▸ **Exercise brief**:
Look through the records below for the line with "4: (319, 171)". Return that line and each one after it up to and including the line with "4.5, 1.0, 8.9", exactly.

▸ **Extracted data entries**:
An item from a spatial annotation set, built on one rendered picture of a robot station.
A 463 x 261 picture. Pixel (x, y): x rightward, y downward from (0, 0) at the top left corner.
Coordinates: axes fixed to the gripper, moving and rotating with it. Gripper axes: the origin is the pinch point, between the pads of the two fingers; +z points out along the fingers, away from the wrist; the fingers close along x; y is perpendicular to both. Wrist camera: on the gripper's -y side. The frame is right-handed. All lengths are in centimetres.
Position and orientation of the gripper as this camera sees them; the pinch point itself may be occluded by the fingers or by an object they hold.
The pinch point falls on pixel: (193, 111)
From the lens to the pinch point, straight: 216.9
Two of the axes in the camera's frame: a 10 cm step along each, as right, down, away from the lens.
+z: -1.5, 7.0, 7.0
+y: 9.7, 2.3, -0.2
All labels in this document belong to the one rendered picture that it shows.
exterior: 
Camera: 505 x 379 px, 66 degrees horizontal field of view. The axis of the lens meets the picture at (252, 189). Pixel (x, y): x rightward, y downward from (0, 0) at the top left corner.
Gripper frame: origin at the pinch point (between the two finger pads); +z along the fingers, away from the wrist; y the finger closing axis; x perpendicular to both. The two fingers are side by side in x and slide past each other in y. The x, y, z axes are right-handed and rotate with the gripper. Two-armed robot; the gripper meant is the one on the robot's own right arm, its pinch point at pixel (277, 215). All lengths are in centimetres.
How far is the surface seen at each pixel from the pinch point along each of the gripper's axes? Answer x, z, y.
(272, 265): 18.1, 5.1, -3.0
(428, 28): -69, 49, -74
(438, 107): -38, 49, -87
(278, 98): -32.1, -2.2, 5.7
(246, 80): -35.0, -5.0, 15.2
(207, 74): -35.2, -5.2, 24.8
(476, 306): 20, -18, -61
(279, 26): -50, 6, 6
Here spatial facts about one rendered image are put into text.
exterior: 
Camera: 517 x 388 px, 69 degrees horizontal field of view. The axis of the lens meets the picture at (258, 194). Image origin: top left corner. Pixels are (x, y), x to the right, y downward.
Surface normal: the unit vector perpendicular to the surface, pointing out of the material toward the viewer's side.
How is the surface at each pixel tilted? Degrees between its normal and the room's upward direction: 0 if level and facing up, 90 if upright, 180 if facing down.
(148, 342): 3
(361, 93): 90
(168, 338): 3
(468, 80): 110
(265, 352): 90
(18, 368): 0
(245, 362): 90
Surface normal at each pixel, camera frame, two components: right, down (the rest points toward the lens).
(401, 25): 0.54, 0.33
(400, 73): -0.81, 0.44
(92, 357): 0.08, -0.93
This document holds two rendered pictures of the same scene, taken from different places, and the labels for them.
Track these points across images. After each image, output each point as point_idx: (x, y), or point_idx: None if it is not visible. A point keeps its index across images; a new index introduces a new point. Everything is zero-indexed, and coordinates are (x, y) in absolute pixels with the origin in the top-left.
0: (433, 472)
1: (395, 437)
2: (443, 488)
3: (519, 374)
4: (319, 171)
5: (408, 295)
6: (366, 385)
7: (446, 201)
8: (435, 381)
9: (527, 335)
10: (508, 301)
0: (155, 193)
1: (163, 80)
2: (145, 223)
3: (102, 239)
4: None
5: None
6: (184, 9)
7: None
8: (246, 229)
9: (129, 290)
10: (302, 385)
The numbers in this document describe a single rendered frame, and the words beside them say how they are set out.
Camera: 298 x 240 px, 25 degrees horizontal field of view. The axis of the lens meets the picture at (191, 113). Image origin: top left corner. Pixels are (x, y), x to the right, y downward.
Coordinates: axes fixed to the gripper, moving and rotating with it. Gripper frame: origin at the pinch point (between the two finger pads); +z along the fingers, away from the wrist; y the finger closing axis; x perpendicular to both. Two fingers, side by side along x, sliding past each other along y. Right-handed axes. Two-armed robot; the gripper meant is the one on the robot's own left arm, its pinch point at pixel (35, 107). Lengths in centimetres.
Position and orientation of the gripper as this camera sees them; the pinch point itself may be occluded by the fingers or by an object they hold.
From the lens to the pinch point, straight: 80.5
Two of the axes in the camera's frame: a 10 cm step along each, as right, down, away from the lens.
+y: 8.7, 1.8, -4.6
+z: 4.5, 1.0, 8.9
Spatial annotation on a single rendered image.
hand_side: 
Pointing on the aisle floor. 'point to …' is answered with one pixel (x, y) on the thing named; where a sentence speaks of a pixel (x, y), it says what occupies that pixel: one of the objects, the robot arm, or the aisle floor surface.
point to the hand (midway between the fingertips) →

▸ **Solved exercise**:
4: (319, 171)
5: (408, 295)
6: (366, 385)
7: (446, 201)
8: (435, 381)
9: (527, 335)
10: (508, 301)
0: (155, 193)
1: (163, 80)
2: (145, 223)
3: (102, 239)
4: None
5: None
6: (184, 9)
7: None
8: (246, 229)
9: (129, 290)
10: (302, 385)
The numbers in this document describe a single rendered frame, and the words beside them say how they are set out.
Camera: 298 x 240 px, 25 degrees horizontal field of view. The axis of the lens meets the picture at (191, 113). Image origin: top left corner. Pixels are (x, y), x to the right, y downward.
Coordinates: axes fixed to the gripper, moving and rotating with it. Gripper frame: origin at the pinch point (between the two finger pads); +z along the fingers, away from the wrist; y the finger closing axis; x perpendicular to both. Two fingers, side by side along x, sliding past each other along y. Right-handed axes. Two-armed robot; the gripper meant is the one on the robot's own left arm, its pinch point at pixel (35, 107). Lengths in centimetres.
Position and orientation of the gripper as this camera sees them; the pinch point itself may be occluded by the fingers or by an object they hold.
From the lens to the pinch point, straight: 80.5
Two of the axes in the camera's frame: a 10 cm step along each, as right, down, away from the lens.
+y: 8.7, 1.8, -4.6
+z: 4.5, 1.0, 8.9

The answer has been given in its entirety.